I've spent the past few months nurturing a fascination with competition. I've been playing a lot more board games, have developed an interest in sports and have picked up a few competitive video games I probably would not have normally. It's one of those universal constants that people take part in every day for various reasons, whether it's strategizing ways to get a good parking space or having an argument with someone. In some cases our desire to compete and win provides some tangible benefit. Other times the only purpose is to experience the thrill of victory. It is not impossible for a competition to end without the loser feeling inferior, however. Often the very act of competing or playing the game is enough to satisfy to expectations that the player had going in. Occasionally when I'm in a scenario where I am competing it won't be about determining the winner, simply about experiencing the mechanics of the contest.

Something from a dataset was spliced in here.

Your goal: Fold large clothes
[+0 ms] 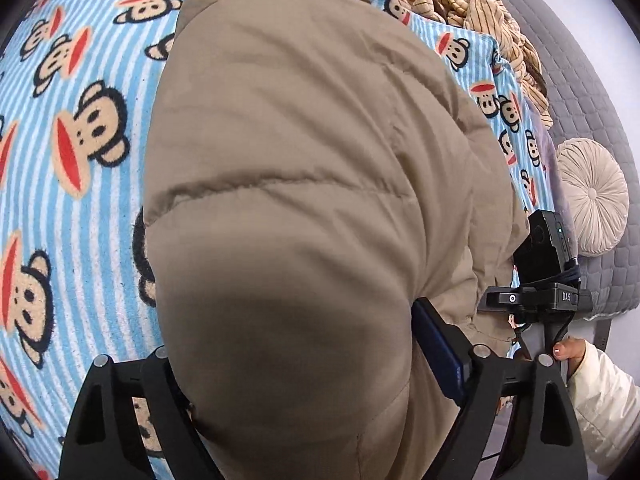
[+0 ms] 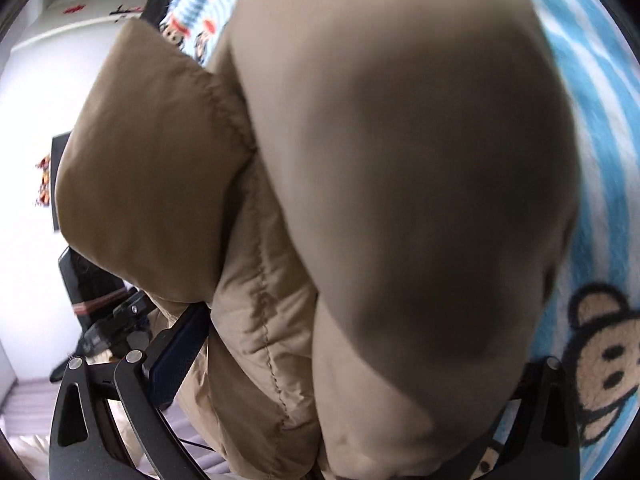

This came to my mind after observing how seriously people become frustrated and downright angry when they are struggling through a conflict. Maybe you didn't get that parking space despite getting up earlier or maybe the game you are playing is too demanding. I've witnessed and participated in many different situations where despite my best efforts i was not skilled or prepared enough to cope with it and reacted with anger and occasionally damage to self or property.
I like to think that competition is something more then just multiple interests attempting to secure the same goal. Generally we see relatively minor events like sporting events or personal confrontation as the most obvious sources of competition. We don't, however, tend to apply this term to more serious clashes. The word "competition" inadequately conveys the gravity behind an extremely serious conflict such as a war or a murder. Competition is something that people can enjoy either by participating or observing. The higher the stakes, however, the more likely it is that the rush of winning and the pain of losing are amplified that much more. Competition for the attention of a potential mate or the recognition of a figure of power have much higher stakes but also trend towards less regulated "rules of the game" insofar as unfair advantages are permitted. The perception of a loss in a system where the stakes are so high is further exacerbated when the player cannot counter that advantage in some way.
This is where I believe the "gamer rage" comes from. Many of us have experienced the sheer blood-boiling rage when your reflexes were just a nanosecond too slow or you weren't thinking the right way and you fall into the hole or catch a rocket in the face. Just a few months ago I was playing Halo 3 for the first time and came across a point in the campaign the game decided that it wasn't good enough for you to just brute force your way through. (Just as a side note. Not a Halo fan. This was my first one.) Maybe the other Halos taught you to use cover more but even on Heroic you get along just fine before that point hopping around and finding creative ways to hide so enemies practically mow themselves down coming around corners for you. At the point where I started raging out and finding alternate ways of getting my aggression out I was being killed over and over by a tank that was lobbing volley after volley of one hit kill plasma blasts at me who was completely boxed in. After some experimenting I discovered that it was impossible for me to destroy this thing by just shooting at it. You had to creep around the debris on the battlefield until you could run out behind it and perform a quick-time event to toss a grenade in and blow it up (I believe I found this out by running out of ammo and rushing it with a mind to pistol whip it to death). The reason this made me so frustrated was that up to that point even if it was hard you would probably get through any battle event by shooting and hiding. Once you figure out the puzzle the whole battle becomes something you can manage and strategize around but until you figure out that puzzle you are doomed to die repeatedly.
My skills as a game and how well Halo 3 was designed aside, the perception of that battle puzzle being practically impossible infuriated me. The more I lost the more I hated the game until I finally solved the puzzle. After that the blissful rush of endorphins was easily satisfying enough to make up for the frustration built up during the battle. Even if I didn't enter the battle feeling especially competitive I was quickly thrown into a state where it was extremely important that I beat this game and prove to it and myself that I would not be stopped by it's inability to show me important, non-obvious, techniques. I hope this illustrates just how competitive anyone can be by nature. Not so say that I'm not a competitive person. I am. Very much so. But the quality of the competitive experience is crucial to how invested I am in the outcome. I don't generally react to trivia contests, for example, in nearly as strong a manner. They're both far less immersive and most are designed in such a way that even when a question is hard it's rarely something so difficult a real buff on the subject wouldn't know. Both of these, I feel, are valid forms of competing and both provoke very different results depending on what kind of a competitive experience you are looking for. Likewise rooting for a favorite sports team can range from a connection so close that you share their excitement or disappointment or a much more muted experience.
The breadth of the experiences that we receive from going up against obstacles whether from our peers, ourselves or our environment is wide and the basis for much of what we consider fun. Crafting that rush of victory or exercising our mind or body is such an important part of our lives that it is often impossible to fully understand just what each one of us pursues as entertainment. I don't feel like I fully discovered or answered many of questions I hoped to in the writing of this but I can tell you that the experience has certainly helped me to come to a much more solid appreciation of how hard it is to craft a thoughtful piece of writing in an extremely short time frame.
I've been driving myself a lot lately to do some form of writing of substantial length as often as possible. I'm aiming for one piece a day but I'm not quite there yet in terms of hours per day I can dedicate and ability to select topics.